### EXERCISE AIM
Where a picture appears in the data below, exclude it; restate everything else word for word.

### RECORDED DATA
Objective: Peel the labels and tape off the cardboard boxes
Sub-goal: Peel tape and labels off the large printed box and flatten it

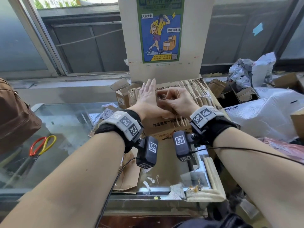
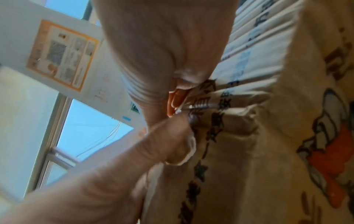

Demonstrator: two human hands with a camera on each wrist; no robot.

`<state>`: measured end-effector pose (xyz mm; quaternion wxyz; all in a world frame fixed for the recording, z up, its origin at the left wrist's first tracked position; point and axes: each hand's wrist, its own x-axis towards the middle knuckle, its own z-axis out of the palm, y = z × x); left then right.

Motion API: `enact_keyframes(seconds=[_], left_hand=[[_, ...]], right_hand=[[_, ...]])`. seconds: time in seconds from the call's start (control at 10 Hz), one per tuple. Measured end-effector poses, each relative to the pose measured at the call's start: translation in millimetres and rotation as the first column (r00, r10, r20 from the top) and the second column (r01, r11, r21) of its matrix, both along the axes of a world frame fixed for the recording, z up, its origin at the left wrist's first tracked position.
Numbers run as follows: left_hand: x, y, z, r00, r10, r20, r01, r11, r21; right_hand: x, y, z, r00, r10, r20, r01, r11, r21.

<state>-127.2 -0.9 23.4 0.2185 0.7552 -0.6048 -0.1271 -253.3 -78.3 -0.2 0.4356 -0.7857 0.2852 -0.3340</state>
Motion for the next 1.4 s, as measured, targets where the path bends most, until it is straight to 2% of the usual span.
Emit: enact_keyframes(seconds=[0.1,0.2,0.7,1.1,1.4], left_hand=[[-0.3,-3.4,-3.8,0.989,-0.019,0.143,0.009,0.997,0.071],[-1.7,-3.7,-4.8,0.983,-0.042,0.178,0.025,0.995,0.095],[-7.0,2.9,-5.4,0.977,-0.048,0.206,0.029,0.995,0.094],[-8.5,3.0,-7.2,0.981,-0.036,0.190,0.019,0.996,0.092],[-8.3,2.2,-7.2,0.978,-0.039,0.204,0.019,0.995,0.103]], right_hand=[[-0.9,-0.3,-1.7,0.997,0.026,0.079,-0.032,0.996,0.078],[-2.4,-0.7,-3.0,0.991,0.022,0.133,-0.039,0.992,0.124],[-4.1,10.1,0.8,0.970,-0.089,0.228,0.021,0.957,0.288],[-8.4,3.8,0.6,0.943,-0.073,0.323,-0.062,0.919,0.388],[-13.8,1.0,0.6,0.893,-0.100,0.440,-0.134,0.872,0.471]])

### FINISHED TASK
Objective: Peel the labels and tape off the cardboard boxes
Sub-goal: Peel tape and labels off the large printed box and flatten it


Demonstrator: two human hands with a camera on each wrist; no robot.

`<state>`: measured end-effector pose (xyz mm; quaternion wxyz; all in a world frame fixed for the recording, z up, its origin at the left wrist's first tracked position; point and axes: each hand's wrist, its own x-axis towards the middle knuckle, its own z-axis out of the palm, y = z × x); left then right.

Motion API: `enact_keyframes(seconds=[_], left_hand=[[_, ...]], right_hand=[[_, ...]])`. seconds: time in seconds from the call's start (control at 10 Hz), one per tuple. Measured end-effector poses, each relative to the pose measured at the call's start: translation in millimetres and rotation as the first column (r00, r10, r20 from the top) and the second column (r01, r11, r21) of its matrix, both along the axes of a world frame fixed for the recording, z up, its origin at the left wrist's first tracked position.
Numbers run as follows: left_hand: x, y, z, r00, r10, r20, r01, r11, r21; right_hand: x, y, z, r00, r10, r20, r01, r11, r21.

<state>-127.2 -0.9 23.4 0.2185 0.7552 -0.6048 -0.1271 -253.3 -78.3 -0.2 0.4356 -0.7857 0.2852 -0.3340</state>
Motion for the next 1.4 s, as measured, targets where the path bends most, until it is straight to 2% of the usual span.
Emit: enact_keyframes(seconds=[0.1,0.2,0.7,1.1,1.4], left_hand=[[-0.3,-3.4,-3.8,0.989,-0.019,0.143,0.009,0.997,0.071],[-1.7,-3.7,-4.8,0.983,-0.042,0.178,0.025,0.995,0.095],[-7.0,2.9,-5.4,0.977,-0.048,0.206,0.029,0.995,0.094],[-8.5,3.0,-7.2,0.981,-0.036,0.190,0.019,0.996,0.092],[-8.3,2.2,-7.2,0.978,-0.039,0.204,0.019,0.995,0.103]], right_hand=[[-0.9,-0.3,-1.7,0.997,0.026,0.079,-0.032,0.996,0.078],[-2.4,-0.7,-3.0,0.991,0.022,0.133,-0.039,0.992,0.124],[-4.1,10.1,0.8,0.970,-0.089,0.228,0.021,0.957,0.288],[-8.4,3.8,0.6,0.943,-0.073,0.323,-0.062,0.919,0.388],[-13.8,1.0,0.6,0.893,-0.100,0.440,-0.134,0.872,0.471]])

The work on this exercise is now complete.